2016
Tongji University, Shanghai, China
Group Work with Wen YANG & Wenxin DENG
Studio: Ecological Planting Planning

Boundary usually has the most diversified landscapes but also manifests as vulnerable under intensive disturbance. In the face of this challenge, the Jinan Forested Region, located at the intersection of Jinan and the southern mountain area, has seen an ongoing fragmentation due to the increasing timber demands and the unguided development of real estate since the 1950s. Nowadays, the fragmentation is confronting the region with an urgent issue of biodiversity decrease, which exerts a detrimental influence on the natural succession of the forest ecosystem. Addressing the succession crisis in this project, we attempted to deal with the problem of how to restart the succession through planting planning as a positive intervention, how to balance the environmental and social needs.

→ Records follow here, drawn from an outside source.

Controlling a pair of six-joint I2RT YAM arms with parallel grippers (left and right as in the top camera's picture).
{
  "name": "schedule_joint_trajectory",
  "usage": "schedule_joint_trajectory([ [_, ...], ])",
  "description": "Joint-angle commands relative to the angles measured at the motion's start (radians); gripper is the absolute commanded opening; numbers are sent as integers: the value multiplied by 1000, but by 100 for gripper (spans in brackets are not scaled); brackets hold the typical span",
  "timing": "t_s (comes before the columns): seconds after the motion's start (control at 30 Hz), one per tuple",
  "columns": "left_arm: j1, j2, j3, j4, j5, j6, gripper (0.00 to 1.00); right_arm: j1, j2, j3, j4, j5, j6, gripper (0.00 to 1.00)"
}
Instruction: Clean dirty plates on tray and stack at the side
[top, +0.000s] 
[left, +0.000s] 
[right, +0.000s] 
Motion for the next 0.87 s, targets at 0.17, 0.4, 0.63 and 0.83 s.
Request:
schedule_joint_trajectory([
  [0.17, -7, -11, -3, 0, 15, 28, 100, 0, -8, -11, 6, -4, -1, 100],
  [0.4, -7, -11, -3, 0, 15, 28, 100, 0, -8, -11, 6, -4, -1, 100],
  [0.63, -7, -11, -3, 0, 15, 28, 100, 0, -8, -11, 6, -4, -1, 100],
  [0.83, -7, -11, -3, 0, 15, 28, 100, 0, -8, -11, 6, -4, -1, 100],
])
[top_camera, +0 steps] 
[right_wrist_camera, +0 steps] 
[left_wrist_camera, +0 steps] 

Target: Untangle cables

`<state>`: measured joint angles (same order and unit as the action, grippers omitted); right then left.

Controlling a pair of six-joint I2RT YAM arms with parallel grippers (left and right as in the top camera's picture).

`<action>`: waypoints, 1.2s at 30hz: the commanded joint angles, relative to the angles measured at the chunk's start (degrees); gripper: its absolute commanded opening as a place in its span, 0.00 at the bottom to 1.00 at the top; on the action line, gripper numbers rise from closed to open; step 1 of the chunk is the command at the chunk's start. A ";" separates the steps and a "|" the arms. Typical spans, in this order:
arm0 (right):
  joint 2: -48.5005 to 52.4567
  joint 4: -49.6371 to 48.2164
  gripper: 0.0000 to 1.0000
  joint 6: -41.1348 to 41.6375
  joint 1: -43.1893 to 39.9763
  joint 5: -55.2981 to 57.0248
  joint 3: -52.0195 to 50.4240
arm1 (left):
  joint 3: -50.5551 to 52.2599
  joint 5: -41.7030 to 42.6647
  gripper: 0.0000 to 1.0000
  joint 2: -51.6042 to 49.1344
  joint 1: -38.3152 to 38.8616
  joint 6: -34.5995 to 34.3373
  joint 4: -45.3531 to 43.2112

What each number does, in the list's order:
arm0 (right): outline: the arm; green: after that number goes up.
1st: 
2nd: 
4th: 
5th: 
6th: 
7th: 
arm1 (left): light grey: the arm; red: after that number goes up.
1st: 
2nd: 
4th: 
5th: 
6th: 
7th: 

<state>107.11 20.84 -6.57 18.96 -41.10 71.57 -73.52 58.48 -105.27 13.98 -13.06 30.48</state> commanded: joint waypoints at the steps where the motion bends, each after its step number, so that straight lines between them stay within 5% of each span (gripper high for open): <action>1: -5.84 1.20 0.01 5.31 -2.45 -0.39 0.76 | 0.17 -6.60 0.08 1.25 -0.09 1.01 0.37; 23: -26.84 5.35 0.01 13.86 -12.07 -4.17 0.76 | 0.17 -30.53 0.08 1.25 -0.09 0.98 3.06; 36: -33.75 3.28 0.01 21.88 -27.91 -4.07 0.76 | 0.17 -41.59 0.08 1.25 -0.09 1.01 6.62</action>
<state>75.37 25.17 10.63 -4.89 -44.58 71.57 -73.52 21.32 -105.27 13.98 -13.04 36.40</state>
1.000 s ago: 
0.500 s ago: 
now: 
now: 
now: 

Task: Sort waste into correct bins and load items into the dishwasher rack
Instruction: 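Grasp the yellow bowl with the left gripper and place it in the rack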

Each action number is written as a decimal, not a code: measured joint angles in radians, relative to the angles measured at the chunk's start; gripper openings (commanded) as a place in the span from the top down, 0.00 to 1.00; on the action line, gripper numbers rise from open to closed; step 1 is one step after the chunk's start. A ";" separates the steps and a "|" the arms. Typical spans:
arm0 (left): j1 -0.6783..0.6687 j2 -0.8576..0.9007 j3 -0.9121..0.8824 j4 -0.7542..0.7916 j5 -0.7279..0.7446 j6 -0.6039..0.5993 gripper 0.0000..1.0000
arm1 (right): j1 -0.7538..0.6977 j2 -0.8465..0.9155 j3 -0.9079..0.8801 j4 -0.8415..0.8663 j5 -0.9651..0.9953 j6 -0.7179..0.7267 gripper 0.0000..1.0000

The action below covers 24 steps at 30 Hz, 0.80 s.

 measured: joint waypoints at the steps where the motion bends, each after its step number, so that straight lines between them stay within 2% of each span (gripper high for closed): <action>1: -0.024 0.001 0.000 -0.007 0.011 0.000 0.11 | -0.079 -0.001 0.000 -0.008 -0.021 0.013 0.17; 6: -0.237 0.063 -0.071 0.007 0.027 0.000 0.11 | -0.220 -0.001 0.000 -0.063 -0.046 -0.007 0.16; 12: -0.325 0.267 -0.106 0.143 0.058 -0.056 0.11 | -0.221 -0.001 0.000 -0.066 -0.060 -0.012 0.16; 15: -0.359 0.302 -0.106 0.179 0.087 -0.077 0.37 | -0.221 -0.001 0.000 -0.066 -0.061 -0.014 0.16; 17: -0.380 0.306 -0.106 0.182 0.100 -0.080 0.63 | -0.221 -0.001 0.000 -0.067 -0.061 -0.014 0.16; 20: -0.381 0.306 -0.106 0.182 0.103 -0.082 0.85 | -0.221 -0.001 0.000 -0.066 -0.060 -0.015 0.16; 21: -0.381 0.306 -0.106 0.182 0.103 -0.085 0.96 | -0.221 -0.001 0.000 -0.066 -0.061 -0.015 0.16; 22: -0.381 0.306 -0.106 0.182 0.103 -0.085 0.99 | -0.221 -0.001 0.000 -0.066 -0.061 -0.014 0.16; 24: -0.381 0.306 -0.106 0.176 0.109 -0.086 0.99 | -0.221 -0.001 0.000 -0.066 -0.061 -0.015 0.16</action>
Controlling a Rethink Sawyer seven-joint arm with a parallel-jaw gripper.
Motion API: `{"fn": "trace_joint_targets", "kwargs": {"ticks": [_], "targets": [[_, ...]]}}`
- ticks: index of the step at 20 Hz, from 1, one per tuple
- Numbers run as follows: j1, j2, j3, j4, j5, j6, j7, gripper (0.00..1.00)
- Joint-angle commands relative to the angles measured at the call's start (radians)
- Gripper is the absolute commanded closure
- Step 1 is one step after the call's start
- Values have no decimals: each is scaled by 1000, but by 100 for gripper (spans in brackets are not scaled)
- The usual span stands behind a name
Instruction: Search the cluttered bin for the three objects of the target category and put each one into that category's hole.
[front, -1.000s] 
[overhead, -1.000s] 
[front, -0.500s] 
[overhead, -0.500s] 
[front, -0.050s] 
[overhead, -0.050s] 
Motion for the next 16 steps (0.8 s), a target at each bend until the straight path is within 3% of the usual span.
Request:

Human beings have exerted a catastrophic impact on the forested land of interests. Without positive intervention from human, it will take a long term for a barren area to restore to an advanced forest system. We therefore decided to combine the natural succession with human intervention in the whole restoration process, which is similar to the process of plant cell division in the biological context.

The restoration process consists of two primary steps. Step 1 represents the procedure to reset the land, to clear the negative influence that human has once cast on the land, and to help the region regain its capability to regenerate and success by itself(we term the status as “k”). Then, as plant cells will grow into various functional cells under different motivation factors, we plan to exert motivating impacts to make the land units “differentiate” according to the development goals we set for environmental and social purposes. The anthropogenic disturbance plays a crucial role in the whole restoration process; by changing the disturbance intensity or determine the targeted locations, we are allowed to regulate the speed, direction of the succession, which serves as cooperation to the natural process.